The second strategy that Under the Skin takes to undermine its early premise is to show Johansson's character attempting to develop into a fully functional human. After reaching a very human sort of self-consciousness, not so subtly represented by her staring into a mirror at her human form, Johansson attempts to save one of the men that she has taken in. This man is horribly disfigured, and the idea of exploiting someone so piteous is supposed to trigger the latent empathy that Johansson's character has been developing throughout her time among us. She quickly goes on the lam into totally alien territory; she attempts to eat food only to choke it all up. She attempts a stuttering traditional relationship with a man only to throw him aside and run when she begins to understand what it is she's been seducing her targets with. The female body, it seems, has a hard time getting along in the world.

This difficulty with belonging reaches its apex at the ending of the film. It culminates in an attempted rape, and when the would-be-rapist discovers what's beneath her pretty exterior, he destroys her. The feminist undercurrent is nigh undeniable; women are only allowed to be human, and when they show signs of being something deeper and scarier than they first appear, men react violently.

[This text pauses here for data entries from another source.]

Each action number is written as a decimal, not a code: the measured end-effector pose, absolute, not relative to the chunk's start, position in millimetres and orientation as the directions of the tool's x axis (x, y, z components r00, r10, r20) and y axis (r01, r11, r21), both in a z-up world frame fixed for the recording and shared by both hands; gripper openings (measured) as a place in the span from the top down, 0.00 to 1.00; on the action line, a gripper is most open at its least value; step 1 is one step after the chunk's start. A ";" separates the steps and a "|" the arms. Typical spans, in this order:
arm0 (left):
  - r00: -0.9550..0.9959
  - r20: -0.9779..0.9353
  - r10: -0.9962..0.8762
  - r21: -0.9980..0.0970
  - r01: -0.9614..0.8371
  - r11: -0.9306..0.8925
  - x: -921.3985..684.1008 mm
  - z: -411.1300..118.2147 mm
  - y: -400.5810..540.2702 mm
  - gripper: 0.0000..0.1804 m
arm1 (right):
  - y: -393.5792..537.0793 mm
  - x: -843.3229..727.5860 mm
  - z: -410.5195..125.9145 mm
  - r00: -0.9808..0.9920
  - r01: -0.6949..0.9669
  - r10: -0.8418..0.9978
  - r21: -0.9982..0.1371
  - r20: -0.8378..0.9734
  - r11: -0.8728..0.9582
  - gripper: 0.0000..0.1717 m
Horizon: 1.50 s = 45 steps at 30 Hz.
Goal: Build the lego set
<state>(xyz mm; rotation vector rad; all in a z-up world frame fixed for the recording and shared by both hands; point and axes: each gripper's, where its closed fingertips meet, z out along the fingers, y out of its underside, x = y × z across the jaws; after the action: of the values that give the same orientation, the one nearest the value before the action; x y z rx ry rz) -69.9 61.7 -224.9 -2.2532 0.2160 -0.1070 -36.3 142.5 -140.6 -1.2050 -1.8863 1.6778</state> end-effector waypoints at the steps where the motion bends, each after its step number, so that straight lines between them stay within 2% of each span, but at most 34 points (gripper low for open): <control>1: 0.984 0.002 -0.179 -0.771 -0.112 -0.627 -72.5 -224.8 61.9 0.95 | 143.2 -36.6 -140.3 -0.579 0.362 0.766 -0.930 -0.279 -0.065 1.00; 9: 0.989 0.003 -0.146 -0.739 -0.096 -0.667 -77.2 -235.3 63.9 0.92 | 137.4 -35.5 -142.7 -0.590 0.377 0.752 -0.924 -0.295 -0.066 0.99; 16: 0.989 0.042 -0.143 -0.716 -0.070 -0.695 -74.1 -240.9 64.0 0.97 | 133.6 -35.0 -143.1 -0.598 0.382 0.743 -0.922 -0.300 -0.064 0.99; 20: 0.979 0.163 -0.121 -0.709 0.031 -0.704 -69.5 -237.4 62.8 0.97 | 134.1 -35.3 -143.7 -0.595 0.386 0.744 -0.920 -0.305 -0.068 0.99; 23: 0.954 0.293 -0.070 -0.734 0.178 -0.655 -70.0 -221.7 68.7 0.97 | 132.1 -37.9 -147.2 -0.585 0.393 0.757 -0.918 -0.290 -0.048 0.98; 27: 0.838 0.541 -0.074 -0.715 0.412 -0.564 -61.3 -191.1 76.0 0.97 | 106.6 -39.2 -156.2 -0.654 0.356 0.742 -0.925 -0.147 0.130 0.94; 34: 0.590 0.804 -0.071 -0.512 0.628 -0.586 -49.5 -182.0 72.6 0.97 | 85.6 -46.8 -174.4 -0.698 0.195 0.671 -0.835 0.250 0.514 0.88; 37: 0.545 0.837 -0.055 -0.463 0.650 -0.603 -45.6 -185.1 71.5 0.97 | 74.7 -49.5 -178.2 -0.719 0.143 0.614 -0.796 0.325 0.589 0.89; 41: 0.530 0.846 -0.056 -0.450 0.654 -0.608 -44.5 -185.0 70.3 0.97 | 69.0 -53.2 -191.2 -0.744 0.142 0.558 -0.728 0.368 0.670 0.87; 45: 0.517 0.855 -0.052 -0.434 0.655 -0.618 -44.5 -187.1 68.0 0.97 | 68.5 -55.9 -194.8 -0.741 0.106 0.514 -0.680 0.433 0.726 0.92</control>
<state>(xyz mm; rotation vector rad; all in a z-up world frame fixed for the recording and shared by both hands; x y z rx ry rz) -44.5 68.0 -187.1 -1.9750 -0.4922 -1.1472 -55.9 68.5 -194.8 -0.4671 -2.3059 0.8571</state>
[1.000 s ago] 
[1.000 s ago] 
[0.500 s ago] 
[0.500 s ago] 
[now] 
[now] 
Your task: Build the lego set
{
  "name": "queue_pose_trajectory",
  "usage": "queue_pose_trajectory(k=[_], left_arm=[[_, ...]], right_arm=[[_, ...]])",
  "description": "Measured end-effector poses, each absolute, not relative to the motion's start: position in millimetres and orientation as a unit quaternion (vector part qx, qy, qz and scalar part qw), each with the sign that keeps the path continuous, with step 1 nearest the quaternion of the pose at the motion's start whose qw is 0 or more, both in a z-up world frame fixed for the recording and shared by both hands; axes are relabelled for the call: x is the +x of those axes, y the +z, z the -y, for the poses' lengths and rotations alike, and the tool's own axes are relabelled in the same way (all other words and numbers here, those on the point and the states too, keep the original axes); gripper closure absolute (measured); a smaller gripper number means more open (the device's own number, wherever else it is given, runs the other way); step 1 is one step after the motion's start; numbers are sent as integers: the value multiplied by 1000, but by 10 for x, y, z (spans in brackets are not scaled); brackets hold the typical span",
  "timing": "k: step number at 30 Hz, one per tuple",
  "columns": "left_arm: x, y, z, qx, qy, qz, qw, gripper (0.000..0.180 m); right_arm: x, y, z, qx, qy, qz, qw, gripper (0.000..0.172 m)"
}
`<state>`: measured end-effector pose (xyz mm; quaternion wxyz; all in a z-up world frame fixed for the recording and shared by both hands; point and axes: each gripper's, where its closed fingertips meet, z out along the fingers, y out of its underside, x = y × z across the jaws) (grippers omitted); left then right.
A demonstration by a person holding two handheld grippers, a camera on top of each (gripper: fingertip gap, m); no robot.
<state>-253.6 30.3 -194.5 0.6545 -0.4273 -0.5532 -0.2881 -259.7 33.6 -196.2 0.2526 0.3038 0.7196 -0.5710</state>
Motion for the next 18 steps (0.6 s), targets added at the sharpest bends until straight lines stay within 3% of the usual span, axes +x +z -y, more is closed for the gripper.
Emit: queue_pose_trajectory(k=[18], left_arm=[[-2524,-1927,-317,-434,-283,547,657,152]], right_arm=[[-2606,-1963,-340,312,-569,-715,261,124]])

This said, Under the Skin goes beyond a sort of humanist feminism to make a stronger claim.  Rather than taking on the trope of men as imposers of rational order on irrational women, Under the Skin undermines another male strategy of making women into pure subjects. Men need women to be entirely surface, it suggests, because the idea that they are like men, that is, driven by something utterly alien to the status quo of rational sociality, is terrifying. The idea that despite their "soft" interior, the female libido is just as nasty and horrible as men's takes away the image of the feminine that men use in order to assume a position of authority over female naivete. Women are supposed to be fully human, penetrable, vulnerable, and transparent, so that men can be something more than human, deeper, more violent, and more animal. In this way, Under the Skin is a sort of critical rewriting of Darian Leader's take on Terminator; whereas the T-800 represents the emotionless and violent epitome of masculinity and renders the most masculine men feminine and vulnerable (i.e. the biker at the beginning of T2), Under the Skin suggests that there isn't an escape into the reductive innocence of feminine subjectivity. We can't simply acknowledge the fact that we are all vulnerable and socially interdependent persons. Johansson's character's attacker destroys her because she reveals herself to be more than an innocent subject for his defilement. Under the Skin turns our disgust with the otherness of female sexuality into a recognition of the perversion of a male sexuality that makes women into human subjects so that it can revel in the animal. Johansson's character is ultimately unacceptable not because she is an unfathomable force of nature or a fully autonomous person, but because she is both simultaneously. Under the Skin suggests that being a person is simply a part that we learn to play, and women are expected to inhabit the role perfectly or not at all.